Brad Clark, founder and CEO of financial advisory firm Solomon Financial, said these sentiments are relatively reflective of what he hears from his clients. There are a large number of millionaires in the U.S. when you factor in all assets, he told Fortune, but this typically includes their home, meaning their investable assets are typically less than $1 million.
“With so many middle-class Americans being considered millionaires, it stands to reason that the average individual would consider $2.3 million to be wealthy, as it may seem out of reach,” Clark said.
But experts said being considered wealthy doesn’t necessarily equate being opulent in all life choices.
The $2.3 million figure is “not luxury for everyone, but security. It’s wanting to have a house, retire well, have family, and have one’s time,” William “Bill” London, a lawyer and partner at Kimura London & White LLP who routinely handles high-net-worth families and individuals in divorces and estate cases, told Fortune. “Affluence is not about excess, but about reducing anxiety.”

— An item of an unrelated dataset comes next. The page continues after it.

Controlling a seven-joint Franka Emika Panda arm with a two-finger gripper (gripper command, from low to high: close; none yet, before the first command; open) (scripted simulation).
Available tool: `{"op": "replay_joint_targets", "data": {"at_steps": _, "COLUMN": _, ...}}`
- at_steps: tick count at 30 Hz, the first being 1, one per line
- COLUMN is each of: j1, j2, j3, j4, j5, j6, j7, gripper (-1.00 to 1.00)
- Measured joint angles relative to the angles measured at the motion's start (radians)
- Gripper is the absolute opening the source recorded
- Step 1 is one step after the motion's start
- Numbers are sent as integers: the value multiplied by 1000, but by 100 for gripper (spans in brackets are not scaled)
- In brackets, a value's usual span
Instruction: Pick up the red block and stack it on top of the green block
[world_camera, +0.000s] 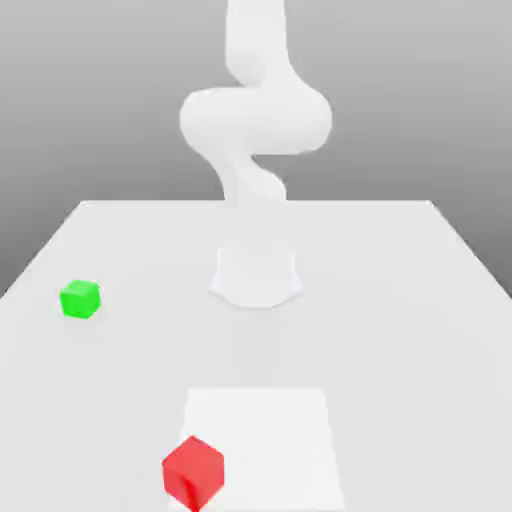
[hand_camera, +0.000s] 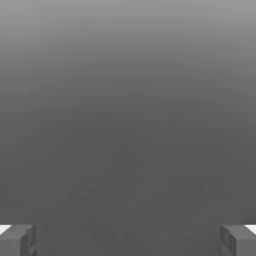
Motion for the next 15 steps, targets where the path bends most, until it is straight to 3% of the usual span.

What it means to be wealthy for different generations
The Charles Schwab survey showed when compared with other generations, Gen Z tends to set lower thresholds for what it takes to be wealthy and financially comfortable—$1.7 million and $329,000, respectively. Meanwhile, millennials and Gen Xers say it takes $2.1 million to be wealthy, and $2.8 million for baby boomers.
That may have to do with how exactly different generations define wealth. Earlier generations like baby boomers more frequently frame wealth in terms of security, London said, with a focus on property, pension, and assets that get passed down. Younger generations, on the other hand, more frequently consider experiences, freedom from debt, and lifestyle decisions, he added.
“More of my younger clients are more concerned about breathing space and time than they are about a big house or pricey assets,” London said. “Their definition of wealth is more about lifestyle than about acquisition.”
But it could also be the fact younger generations have a harder time acquiring large assets like a home due to comparatively high mortgage rates and home prices.
“Millennials and Gen Z are justifiably pessimistic about the prospects of home ownership, which historically was the most common way for Americans to build wealth,” Markus Schneider, associate professor and chair of the economics department at University of Denver, told Fortune. “There are lots of reasons why millennials and Gen Z may feel less secure about the world than the boomers did when they were the same age, and that may also impact how they feel about their wealth.”
Despite the differences among generations, experts agree it takes more than money to feel wealthy—and it shows in the Charles Schwab report. Some of the most popular personal definitions of wealth include happiness, physical health, mental health, quality of relationships, accomplishments, amount of free time, and material possessions.
“You don’t have to look too far to find a study that shows how depressed ultra-wealthy people often are. If you are defining wealth solely based on dollars, you likely will be disappointed when you achieve the number,” Clark said. “True wealth is being able to use your assets to free up your time to benefit those around you. The happiest people tend to be those with a greater purpose in life.”
A version of this story was published on Fortune.com on July 10, 2025.